**BRIEF**
Every line with the string "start" must be copied from the entries below.

**EXTRACTED DATA**
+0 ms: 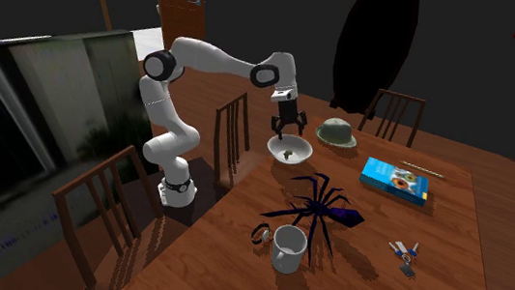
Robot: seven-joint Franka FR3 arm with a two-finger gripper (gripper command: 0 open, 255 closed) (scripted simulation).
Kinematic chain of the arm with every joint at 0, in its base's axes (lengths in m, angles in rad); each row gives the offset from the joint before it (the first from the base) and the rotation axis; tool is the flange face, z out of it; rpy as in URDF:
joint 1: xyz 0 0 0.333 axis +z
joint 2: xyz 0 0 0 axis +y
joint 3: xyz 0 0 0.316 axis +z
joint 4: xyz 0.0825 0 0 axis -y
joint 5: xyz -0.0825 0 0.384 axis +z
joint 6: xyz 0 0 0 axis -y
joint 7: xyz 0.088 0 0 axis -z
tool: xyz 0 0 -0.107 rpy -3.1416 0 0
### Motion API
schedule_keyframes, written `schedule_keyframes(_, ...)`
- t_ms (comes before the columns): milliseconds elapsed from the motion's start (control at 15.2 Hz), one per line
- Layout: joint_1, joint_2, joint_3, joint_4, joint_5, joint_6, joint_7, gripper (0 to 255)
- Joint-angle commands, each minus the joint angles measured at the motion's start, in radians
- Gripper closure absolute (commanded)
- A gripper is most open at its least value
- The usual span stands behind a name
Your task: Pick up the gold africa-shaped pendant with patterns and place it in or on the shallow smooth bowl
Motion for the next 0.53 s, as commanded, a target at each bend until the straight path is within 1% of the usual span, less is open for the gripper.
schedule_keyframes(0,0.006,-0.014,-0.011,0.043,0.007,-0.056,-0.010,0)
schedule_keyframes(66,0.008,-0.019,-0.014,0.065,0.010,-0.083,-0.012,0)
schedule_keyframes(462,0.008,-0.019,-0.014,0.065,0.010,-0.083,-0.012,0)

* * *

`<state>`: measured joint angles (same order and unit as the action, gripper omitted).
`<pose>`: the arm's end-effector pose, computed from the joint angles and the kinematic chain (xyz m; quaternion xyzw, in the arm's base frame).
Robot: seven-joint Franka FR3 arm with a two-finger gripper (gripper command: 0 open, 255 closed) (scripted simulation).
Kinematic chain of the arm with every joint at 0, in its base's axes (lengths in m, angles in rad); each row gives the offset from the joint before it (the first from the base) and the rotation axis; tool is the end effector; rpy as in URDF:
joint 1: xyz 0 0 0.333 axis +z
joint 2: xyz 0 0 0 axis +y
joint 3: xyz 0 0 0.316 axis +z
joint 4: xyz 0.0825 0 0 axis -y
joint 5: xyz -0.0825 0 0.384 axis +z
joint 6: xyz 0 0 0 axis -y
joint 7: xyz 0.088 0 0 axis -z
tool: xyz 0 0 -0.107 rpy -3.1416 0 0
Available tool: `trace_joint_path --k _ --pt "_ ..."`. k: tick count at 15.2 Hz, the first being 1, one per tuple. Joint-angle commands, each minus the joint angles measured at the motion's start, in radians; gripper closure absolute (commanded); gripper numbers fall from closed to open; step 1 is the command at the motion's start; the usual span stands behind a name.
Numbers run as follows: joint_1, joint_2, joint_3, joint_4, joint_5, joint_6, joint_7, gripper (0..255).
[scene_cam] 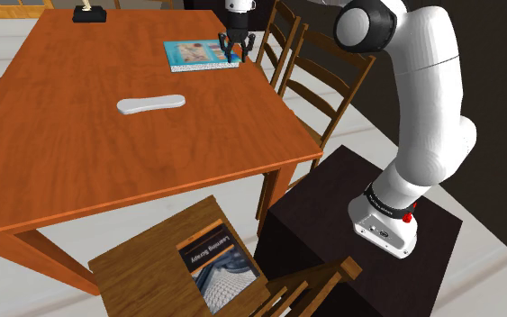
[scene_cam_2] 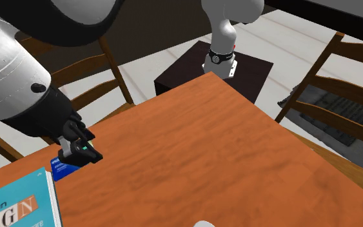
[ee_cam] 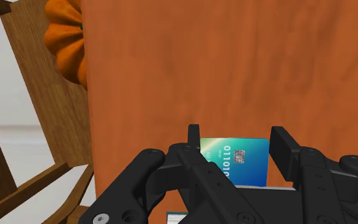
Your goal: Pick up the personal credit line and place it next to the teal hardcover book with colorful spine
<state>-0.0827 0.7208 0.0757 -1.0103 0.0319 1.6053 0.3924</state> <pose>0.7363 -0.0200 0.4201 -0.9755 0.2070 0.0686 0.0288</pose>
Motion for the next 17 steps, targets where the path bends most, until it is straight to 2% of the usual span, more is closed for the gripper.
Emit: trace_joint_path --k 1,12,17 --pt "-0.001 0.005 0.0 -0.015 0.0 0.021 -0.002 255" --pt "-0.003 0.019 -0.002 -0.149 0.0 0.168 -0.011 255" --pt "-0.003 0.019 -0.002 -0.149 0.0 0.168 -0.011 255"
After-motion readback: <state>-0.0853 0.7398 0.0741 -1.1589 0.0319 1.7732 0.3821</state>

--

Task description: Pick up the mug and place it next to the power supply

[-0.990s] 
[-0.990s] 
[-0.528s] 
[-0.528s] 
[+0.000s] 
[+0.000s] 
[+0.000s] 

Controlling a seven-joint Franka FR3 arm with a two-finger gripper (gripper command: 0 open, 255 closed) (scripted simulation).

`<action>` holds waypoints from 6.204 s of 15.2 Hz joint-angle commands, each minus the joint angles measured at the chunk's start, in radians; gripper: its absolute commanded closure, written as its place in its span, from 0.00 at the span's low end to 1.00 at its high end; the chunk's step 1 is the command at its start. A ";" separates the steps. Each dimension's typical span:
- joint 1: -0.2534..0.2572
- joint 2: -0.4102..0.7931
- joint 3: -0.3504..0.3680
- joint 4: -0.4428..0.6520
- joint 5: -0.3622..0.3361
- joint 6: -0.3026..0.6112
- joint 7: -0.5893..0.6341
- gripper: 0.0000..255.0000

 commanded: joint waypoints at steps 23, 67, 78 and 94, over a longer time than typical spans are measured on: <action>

**EXPECTED OUTPUT**
- t_ms (comes before the columns): milliseconds elapsed from the motion's start (control at 15.2 Hz), one per line
- Joint-angle commands, each minus the joint angles measured at the motion's start, in radians
Available tool: `trace_joint_path --k _ --pt "_ ..."`. k: tick count at 15.2 Hz, the first being 1, one per tuple. Joint-angle commands, each minus the joint angles measured at the motion's start, in radians; gripper closure absolute (commanded); gripper numbers fall from closed to open; step 1 is the command at the motion's start; the usual span stands behind a name.
`<action>` holds waypoints from 6.204 s of 15.2 Hz joint-angle commands, each minus the joint angles measured at the chunk's start, in radians; gripper: its absolute commanded closure, written as its place in its span, from 0.00 at the span's low end to 1.00 at its high end; the chunk's step 1 is the command at its start. A ";" separates the steps. Each dimension's typical span:

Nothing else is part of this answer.